Friday, 16 July 2010

Piccadilly Gardens and Christ the Windhover

While I'm going on about urban retreats I thought I'd share this with you.  The week before our little experiment I was chatting with my daughter about the idea of seeking the presence of God in the City.  She got a bit excited.  She reached into her bag and pulled out her sketch book to show me the picture that accompanies this post.

It's a quick sketch she'd done a few weeks earlier while she was in Piccadilly Gardens in the heart of Manchester when everything went "quiet".  A police helicopter was hovering right over the gardens.  Everything stopped.  Everyone looked up.  Including her.  She noticed that the helicopter was kind of cruciform, so, as she is wont to do, she scribbled down a quick sketch to catch the image.

What my daughter didn't know was that there's a Christian tradition of seeing the Kestrel as an image of Christ.  Another cruciform hoverer on high.  To accompany the sketch here's Gerard Manley Hopkins' poem The Windhover.

To Christ our Lord

I caught this morning morning’s minion, king-
dom of daylight’s dauphin, dapple-dawn-drawn Falcon, in his riding
Of the rolling level underneath him steady air, and striding
High there, how he rung upon the rein of a wimpling wing
In his ecstasy! then off, off forth on swing,
As a skate’s heel sweeps smooth on a bow-bend: the hurl and gliding
Rebuffed the big wind.

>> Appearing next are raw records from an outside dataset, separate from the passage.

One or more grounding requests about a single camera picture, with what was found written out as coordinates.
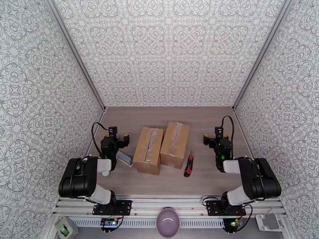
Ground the brown taped cardboard box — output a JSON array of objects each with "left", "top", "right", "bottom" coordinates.
[
  {"left": 159, "top": 121, "right": 190, "bottom": 170},
  {"left": 132, "top": 127, "right": 164, "bottom": 176}
]

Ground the red black utility knife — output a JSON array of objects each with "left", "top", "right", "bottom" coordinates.
[{"left": 184, "top": 150, "right": 195, "bottom": 178}]

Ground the grey block on white base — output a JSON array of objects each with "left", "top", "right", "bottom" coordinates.
[{"left": 116, "top": 151, "right": 134, "bottom": 168}]

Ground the white plastic stand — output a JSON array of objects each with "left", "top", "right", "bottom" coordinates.
[{"left": 255, "top": 213, "right": 284, "bottom": 231}]

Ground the purple bowl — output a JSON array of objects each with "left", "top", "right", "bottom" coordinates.
[{"left": 156, "top": 207, "right": 181, "bottom": 239}]

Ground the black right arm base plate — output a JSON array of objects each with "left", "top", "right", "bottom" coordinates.
[{"left": 206, "top": 200, "right": 247, "bottom": 216}]

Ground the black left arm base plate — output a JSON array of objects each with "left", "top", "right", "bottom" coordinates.
[{"left": 92, "top": 200, "right": 133, "bottom": 216}]

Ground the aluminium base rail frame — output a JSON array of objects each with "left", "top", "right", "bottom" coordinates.
[{"left": 52, "top": 194, "right": 286, "bottom": 217}]

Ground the aluminium corner post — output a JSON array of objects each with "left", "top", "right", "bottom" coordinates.
[
  {"left": 43, "top": 0, "right": 106, "bottom": 112},
  {"left": 232, "top": 0, "right": 293, "bottom": 111}
]

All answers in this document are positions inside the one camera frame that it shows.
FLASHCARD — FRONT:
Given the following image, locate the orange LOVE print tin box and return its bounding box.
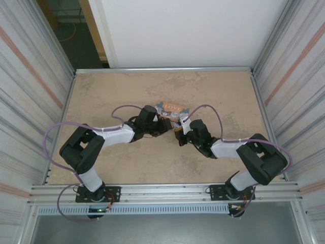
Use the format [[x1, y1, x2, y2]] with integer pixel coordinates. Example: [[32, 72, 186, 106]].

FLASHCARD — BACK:
[[154, 101, 191, 128]]

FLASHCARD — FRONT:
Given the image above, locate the orange floor cable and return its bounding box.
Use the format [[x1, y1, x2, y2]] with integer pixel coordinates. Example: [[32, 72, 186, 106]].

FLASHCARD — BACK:
[[60, 23, 77, 42]]

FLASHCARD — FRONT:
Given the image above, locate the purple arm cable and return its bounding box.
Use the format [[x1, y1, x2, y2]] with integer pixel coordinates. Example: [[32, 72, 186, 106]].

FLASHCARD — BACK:
[[181, 104, 294, 219], [43, 104, 143, 222]]

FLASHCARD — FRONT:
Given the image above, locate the grey slotted cable duct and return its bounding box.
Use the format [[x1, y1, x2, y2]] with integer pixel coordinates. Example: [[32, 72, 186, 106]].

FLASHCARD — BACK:
[[37, 204, 231, 216]]

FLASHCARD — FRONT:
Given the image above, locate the aluminium mounting rail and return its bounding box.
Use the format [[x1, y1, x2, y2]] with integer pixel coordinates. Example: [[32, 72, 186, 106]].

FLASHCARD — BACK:
[[27, 181, 304, 205]]

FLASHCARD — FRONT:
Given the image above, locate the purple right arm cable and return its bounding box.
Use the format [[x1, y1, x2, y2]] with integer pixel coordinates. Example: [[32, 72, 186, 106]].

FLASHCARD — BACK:
[[181, 104, 294, 219]]

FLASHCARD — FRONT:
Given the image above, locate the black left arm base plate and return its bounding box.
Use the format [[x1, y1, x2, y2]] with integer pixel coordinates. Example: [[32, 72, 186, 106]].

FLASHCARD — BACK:
[[75, 186, 121, 204]]

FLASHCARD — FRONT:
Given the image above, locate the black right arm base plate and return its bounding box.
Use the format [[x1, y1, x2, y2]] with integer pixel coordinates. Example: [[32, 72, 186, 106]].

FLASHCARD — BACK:
[[209, 183, 256, 201]]

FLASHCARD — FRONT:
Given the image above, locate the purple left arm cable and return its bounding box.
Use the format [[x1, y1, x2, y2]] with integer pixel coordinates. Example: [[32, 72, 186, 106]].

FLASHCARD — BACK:
[[43, 104, 143, 222]]

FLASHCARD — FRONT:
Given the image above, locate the aluminium table frame bar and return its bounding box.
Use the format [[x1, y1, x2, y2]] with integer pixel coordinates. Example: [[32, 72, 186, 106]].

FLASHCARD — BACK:
[[75, 66, 253, 75]]

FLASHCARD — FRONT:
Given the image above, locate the wooden door frame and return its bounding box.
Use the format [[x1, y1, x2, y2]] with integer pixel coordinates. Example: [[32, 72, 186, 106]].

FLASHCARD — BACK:
[[78, 0, 108, 62]]

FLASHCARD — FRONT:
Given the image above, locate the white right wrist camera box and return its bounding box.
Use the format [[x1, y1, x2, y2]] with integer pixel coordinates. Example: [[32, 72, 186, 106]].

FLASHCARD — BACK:
[[179, 116, 191, 135]]

My heart in hiding
Stirred for a bird,—the achieve of, the mastery of the thing!

Brute beauty and valour and act, oh, air, pride, plume, here
Buckle! AND the fire that breaks from thee then, a billion
Times told lovelier, more dangerous, O my chevalier!

No wonder of it: sheer plod makes plough down sillion
Shine, and blue-bleak embers, ah my dear,
Fall, gall themselves, and gash gold-vermillion.